SigLIP2-base-patch16-512 API Specification

Endpoint

POST https://<your-endpoint>.endpoints.huggingface.cloud

Authentication

Authorization: Bearer <HF_TOKEN>
Content-Type: application/json

Modes

The API supports 4 modes: zero_shot, image_embedding, text_embedding, similarity. Mode is auto-detected from input structure or can be explicitly set via parameters.mode.

Mode 1: Zero-Shot Classification

Classify an image against a list of candidate text labels.

Request

{
    "inputs": "<image_url_or_base64>",
    "parameters": {
        "candidate_labels": ["label1", "label2", "label3"]
    }
}

Request (Batch)

{
    "inputs": ["<image1_url>", "<image2_url>"],
    "parameters": {
        "candidate_labels": ["label1", "label2", "label3"]
    }
}

Parameters

Field	Type	Required	Description
`inputs`	string \| string[]	Yes	Image URL (http/https) or base64-encoded image string. Can be array for batch.
`parameters.candidate_labels`	string[]	Yes	List of text labels to classify against.
`parameters.mode`	string	No	Explicitly set to `"zero_shot"`. Auto-detected if `candidate_labels` present.

Response (Single Image)

[
    {"label": "ceramic tile", "score": 0.8234},
    {"label": "porcelain tile", "score": 0.1521},
    {"label": "natural stone", "score": 0.0245}
]

Response (Batch)

[
    [
        {"label": "ceramic tile", "score": 0.8234},
        {"label": "porcelain tile", "score": 0.1521}
    ],
    [
        {"label": "wood flooring", "score": 0.7891},
        {"label": "laminate", "score": 0.2109}
    ]
]

Response Fields

Field	Type	Description
`label`	string	The candidate label
`score`	float	Probability score (0-1), softmax normalized. All scores sum to 1.

Results are sorted by score descending.

Mode 2: Image Embedding

Extract normalized 768-dimensional embedding vectors from images.

Request

{
    "inputs": "<image_url_or_base64>",
    "parameters": {
        "mode": "image_embedding"
    }
}

Request (Batch)

{
    "inputs": ["<image1_url>", "<image2_url>", "<image3_url>"],
    "parameters": {
        "mode": "image_embedding"
    }
}

Parameters

Field	Type	Required	Description
`inputs`	string \| string[]	Yes	Image URL or base64 string.
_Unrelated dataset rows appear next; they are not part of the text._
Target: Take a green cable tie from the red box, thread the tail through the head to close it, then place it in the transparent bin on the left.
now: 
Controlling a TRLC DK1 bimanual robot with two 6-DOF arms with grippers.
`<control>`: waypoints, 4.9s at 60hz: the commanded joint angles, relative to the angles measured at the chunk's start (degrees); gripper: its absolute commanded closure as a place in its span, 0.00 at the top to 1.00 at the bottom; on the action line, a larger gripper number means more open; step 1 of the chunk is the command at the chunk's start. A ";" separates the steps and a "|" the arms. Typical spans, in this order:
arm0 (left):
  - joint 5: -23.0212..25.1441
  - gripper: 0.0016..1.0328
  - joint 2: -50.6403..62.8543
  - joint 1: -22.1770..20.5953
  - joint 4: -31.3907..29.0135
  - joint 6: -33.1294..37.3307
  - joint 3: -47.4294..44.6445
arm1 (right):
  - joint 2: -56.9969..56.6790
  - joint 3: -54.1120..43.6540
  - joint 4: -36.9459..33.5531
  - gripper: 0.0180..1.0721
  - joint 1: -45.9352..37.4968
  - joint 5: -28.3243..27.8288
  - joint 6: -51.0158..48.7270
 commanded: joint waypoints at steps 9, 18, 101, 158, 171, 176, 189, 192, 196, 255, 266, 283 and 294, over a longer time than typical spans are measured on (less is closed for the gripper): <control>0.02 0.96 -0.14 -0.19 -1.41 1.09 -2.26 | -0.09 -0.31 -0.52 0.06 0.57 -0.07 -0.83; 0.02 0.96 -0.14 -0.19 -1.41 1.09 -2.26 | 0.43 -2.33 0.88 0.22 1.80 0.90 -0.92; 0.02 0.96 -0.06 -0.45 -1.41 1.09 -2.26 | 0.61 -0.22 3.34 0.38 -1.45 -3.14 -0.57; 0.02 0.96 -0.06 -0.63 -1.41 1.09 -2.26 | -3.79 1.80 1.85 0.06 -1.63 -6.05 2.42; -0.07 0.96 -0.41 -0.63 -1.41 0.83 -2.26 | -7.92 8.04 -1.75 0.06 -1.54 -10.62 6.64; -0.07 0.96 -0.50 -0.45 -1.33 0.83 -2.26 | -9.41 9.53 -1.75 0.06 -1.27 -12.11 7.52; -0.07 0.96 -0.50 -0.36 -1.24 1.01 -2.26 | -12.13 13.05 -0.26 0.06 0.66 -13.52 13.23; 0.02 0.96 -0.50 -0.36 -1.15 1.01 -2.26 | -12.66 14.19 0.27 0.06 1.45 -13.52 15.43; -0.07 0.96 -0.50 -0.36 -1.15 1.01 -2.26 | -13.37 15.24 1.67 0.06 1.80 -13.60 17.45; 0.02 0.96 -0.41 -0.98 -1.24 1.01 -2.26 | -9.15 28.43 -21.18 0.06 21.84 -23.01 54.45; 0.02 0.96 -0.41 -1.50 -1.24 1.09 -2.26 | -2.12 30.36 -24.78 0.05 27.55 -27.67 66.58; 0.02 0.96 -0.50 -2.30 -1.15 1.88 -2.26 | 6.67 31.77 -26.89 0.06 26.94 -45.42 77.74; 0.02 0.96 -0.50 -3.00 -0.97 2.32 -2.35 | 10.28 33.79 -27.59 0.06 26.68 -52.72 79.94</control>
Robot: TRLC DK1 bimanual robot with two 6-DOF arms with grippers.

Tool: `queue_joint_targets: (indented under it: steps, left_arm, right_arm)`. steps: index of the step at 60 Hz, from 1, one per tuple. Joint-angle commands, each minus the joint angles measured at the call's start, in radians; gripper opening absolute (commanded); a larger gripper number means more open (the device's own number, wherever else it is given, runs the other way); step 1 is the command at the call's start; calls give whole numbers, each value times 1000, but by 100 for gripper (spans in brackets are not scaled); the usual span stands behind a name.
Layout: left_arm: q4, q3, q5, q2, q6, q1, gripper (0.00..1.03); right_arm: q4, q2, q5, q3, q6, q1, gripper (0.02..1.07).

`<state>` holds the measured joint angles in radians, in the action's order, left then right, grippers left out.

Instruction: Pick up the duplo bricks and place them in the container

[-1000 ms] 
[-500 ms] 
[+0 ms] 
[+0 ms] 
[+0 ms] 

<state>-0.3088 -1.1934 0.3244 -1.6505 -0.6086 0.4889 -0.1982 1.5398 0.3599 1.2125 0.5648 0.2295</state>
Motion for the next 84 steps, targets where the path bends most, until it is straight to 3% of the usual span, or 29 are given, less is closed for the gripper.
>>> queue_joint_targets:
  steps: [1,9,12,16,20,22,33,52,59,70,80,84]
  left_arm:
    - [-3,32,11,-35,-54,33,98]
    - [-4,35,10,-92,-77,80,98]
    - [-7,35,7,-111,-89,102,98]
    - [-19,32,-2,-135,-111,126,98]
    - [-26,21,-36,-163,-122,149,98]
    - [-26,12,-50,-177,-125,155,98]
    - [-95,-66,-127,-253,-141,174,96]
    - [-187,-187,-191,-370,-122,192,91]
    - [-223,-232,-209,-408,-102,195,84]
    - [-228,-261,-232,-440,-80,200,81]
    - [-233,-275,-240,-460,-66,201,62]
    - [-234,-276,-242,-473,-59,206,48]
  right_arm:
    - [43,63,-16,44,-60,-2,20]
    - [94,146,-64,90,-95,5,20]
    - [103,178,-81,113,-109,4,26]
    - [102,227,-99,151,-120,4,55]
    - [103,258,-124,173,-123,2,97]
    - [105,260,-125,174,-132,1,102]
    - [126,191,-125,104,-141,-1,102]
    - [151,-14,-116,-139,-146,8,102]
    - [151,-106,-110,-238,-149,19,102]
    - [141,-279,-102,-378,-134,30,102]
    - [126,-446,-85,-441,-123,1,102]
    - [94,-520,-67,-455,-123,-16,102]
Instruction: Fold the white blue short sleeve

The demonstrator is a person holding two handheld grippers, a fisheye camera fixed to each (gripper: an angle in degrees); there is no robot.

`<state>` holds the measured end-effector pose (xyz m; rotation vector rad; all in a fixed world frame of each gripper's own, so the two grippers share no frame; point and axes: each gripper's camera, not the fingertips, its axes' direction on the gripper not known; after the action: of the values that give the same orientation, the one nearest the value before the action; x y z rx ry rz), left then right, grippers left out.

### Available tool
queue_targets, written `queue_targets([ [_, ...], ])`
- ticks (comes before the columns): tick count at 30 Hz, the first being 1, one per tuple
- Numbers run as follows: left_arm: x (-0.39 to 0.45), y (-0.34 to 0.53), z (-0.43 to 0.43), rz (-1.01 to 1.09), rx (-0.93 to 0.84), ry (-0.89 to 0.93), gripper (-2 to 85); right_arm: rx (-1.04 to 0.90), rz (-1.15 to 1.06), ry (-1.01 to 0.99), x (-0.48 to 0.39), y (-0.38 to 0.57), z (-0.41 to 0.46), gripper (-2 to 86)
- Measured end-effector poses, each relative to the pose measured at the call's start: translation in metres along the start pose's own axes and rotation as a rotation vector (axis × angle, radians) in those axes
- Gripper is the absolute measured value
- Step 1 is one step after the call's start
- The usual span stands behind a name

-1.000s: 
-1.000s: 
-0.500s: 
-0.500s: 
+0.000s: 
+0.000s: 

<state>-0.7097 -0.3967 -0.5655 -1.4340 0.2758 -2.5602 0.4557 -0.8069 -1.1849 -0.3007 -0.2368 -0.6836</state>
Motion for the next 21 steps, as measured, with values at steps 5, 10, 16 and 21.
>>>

Array for batch processing.
`parameters.mode`	string	Yes	Must be `"image_embedding"`

Response

[
    {"embedding": [0.0234, -0.0891, 0.1234, ..., -0.0567]}
]

Response (Batch)

[
    {"embedding": [0.0234, -0.0891, ...]},
    {"embedding": [0.1123, -0.0456, ...]},
    {"embedding": [-0.0789, 0.0234, ...]}
]

Response Fields

Field	Type	Description
`embedding`	float[768]	L2-normalized embedding vector. Dimension is always 768.

Mode 3: Text Embedding

Extract normalized 768-dimensional embedding vectors from text.

Request

{
    "inputs": "a photo of ceramic floor tiles",
    "parameters": {
        "mode": "text_embedding"
    }
}

Request (Batch)

{
    "inputs": [
        "ceramic tile with matte finish",
        "glossy porcelain tile",
        "natural wood flooring"
    ],
    "parameters": {
        "mode": "text_embedding"
    }
}

Parameters

Field	Type	Required	Description
`inputs`	string \| string[]	Yes	Text string or array of text strings.
`parameters.mode`	string	Yes	Must be `"text_embedding"`

Response

[
    {"embedding": [0.0567, -0.1234, 0.0891, ..., 0.0345]}
]

Response (Batch)

[
    {"embedding": [0.0567, -0.1234, ...]},
    {"embedding": [0.0891, -0.0456, ...]},
    {"embedding": [-0.0234, 0.0789, ...]}
]

Response Fields

Field	Type	Description
`embedding`	float[768]	L2-normalized embedding vector. Dimension is always 768.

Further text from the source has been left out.